Initially, producers pumped produced water into subsurface formations. Though this process sometimes is referred to as “storage,” Coffee explained that the term is a misnomer because it implies the water will be extracted again at some point. “It’s pouring it down a drain in the ground,” he said. “You’re not going to be able to use it again.”

Seismic activity in basins across the U.S. surged along with the uptick in fracking. Although tying earthquakes directly to fracking activity is difficult—as the exact location and reason for a seismic event is hard to determine—several scientific studies have linked an increase in seismic events with well injections. Oklahoma, which had measured few earthquakes in the years prior, recorded more than 800 events with a magnitude of 3.0 or greater in 2016.

According to Bennett, the thought in the late 2010s was that deeper injection wells, often twice the depth of the earlier wells, would cut the seismic activity and provide more room for disposal.

“So all of a sudden, you have the ability to take way more water in these facilities. They may be significantly more expensive, but they seem like perhaps they’re a better reliable, long-term solution” he said.

With the introduction of deep wells, seismic activity diminished, at least temporarily.

Meanwhile, the scale of activity in the Permian led producers to develop an extensive network of water pipelines to cut trucking costs and move water more effectively. At the same time, technological advancements allowed lower quality water to be used in the fracking process, allowing for greater reuse, rising to around 10% to 15% before the end of the decade.

Same problems, different times

The percentage of reused produced water continues to grow, but with the current scale of fracking activity, particularly in West Texas and New Mexico, focus has shifted to the water midstream sector. A New York Times article in the latter part of 2023 addressed the growing demand for completions and its threat to the region’s aquifers. Politico discussed the same issue in June.

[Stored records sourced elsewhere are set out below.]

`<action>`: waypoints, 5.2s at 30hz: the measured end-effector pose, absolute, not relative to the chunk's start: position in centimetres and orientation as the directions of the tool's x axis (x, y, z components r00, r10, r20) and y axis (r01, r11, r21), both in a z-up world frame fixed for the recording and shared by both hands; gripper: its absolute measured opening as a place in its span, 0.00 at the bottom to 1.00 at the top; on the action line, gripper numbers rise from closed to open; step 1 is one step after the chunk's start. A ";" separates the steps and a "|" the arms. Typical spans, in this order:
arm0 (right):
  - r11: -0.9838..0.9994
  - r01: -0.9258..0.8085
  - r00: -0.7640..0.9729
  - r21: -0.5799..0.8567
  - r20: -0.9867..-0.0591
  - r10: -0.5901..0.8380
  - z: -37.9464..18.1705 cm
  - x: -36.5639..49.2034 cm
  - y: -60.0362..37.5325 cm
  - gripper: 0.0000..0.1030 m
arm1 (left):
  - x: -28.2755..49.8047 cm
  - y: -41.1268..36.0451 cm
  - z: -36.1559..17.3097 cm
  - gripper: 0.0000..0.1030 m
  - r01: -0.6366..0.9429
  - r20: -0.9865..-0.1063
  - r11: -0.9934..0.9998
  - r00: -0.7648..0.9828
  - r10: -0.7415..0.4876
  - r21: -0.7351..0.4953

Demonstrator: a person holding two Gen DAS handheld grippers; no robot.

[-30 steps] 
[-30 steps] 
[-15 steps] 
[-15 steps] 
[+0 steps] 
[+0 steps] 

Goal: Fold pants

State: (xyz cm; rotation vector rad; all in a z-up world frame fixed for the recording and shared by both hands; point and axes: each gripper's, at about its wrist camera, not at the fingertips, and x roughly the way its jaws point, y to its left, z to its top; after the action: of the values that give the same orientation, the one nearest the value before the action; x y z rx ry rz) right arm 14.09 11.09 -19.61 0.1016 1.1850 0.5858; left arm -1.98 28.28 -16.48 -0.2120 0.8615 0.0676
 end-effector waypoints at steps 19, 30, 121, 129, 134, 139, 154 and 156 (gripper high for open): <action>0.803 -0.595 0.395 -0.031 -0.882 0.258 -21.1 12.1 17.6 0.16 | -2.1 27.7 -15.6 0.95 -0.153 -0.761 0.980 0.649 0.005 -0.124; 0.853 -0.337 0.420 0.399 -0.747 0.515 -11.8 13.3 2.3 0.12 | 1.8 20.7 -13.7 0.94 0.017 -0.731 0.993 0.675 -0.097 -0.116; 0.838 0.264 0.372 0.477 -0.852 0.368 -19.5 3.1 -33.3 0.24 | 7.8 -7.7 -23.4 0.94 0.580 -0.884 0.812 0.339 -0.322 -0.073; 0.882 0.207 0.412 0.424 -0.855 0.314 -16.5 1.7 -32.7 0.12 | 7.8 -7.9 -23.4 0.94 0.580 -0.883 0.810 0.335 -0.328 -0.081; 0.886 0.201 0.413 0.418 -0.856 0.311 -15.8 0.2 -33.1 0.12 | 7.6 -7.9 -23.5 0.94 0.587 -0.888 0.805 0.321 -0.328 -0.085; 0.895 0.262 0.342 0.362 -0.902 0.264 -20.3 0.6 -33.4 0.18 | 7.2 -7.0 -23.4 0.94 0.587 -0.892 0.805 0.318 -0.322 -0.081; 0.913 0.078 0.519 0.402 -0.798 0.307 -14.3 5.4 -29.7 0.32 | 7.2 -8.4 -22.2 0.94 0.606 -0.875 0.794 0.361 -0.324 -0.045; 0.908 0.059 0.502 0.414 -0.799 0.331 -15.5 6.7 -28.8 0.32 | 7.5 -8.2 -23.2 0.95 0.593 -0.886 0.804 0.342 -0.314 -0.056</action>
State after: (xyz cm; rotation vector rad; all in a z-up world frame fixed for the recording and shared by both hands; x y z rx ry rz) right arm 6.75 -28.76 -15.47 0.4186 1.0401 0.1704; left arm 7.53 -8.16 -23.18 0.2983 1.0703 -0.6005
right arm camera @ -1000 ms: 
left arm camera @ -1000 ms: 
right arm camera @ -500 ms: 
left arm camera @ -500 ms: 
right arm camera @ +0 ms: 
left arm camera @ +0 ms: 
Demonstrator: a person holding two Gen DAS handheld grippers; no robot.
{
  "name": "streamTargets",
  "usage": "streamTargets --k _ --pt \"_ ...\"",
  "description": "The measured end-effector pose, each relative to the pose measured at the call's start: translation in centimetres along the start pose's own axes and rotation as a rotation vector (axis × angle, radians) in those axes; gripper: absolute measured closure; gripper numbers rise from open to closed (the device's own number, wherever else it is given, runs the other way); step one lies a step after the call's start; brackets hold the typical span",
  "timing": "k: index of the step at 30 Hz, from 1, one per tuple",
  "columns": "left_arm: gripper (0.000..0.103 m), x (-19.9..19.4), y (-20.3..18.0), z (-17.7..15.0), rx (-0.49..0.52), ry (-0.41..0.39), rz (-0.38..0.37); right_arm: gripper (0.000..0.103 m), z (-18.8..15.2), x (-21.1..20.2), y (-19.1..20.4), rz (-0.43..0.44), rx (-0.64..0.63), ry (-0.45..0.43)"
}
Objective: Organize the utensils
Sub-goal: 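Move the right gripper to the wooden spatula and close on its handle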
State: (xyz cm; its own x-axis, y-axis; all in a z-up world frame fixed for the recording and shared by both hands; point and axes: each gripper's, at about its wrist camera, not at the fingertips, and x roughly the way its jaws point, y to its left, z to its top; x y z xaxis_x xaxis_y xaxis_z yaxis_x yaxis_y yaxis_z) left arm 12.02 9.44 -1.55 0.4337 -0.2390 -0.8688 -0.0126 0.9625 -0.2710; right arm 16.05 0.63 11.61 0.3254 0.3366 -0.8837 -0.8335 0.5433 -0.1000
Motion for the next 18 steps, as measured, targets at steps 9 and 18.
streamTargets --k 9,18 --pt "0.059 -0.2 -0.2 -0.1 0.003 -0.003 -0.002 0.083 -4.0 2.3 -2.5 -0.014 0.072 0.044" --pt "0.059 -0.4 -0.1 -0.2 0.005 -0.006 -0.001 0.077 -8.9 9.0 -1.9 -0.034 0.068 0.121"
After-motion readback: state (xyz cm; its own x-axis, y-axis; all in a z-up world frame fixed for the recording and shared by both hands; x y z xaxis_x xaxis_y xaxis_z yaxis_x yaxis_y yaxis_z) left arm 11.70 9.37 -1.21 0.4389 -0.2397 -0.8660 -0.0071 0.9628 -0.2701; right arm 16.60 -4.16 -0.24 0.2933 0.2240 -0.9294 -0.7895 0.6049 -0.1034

Meanwhile, earthquakes have become prevalent again in West Texas. On July 26, a 5.1 magnitude quake was reported in Hermleigh, Texas, a small town in Scurry County. The event was felt nearly 100 miles to the northwest in Lubbock and 250 miles east in Dallas.

In Coffee’s opinion, the focus on water usage could be helpful in the long run.

“More attention, probably, is what is needed to move the dial,” he said. “Really most of the reporting isn’t thorough enough, or it’s just one little slice. How do you write this big novel in 500 words?”

Governments are also taking a more active role. Colorado legislators ordered the creation of a research committee to study potential uses for produced water. In May, New Mexico revealed a draft of new prohibitions for discharging liquid into waterways or using it for agriculture, and provides a path toward more industrial usage. Texas has also been reviewing rules, potentially allowing for agricultural uses and possibly discharge in dry riverbeds.

Companies in oil and gas also are looking for solutions, Bennett said, but he thinks the industry does not get enough credit for the active role it is taking in dealing with its problems. He pointed to an example of an industry initiative called the Texas Produced Water Consortium. The program operates under the administrative oversight of Texas Tech University in coordination with the Government Agency Advisory Council and the Stakeholder Advisory Council.

“One thing that’s been pretty remarkable and very unprecedented, that the industry maybe doesn’t get enough credit for, is the incredible mobilization of research and science capital to fund it,” Bennett said. “It’s all focused on understanding this issue. It’s a huge amount of operational coordination to get the data that were needed to contribute to the scientific community, the academic community and to the industry itself to better democratize the understanding of what’s actually happening here.”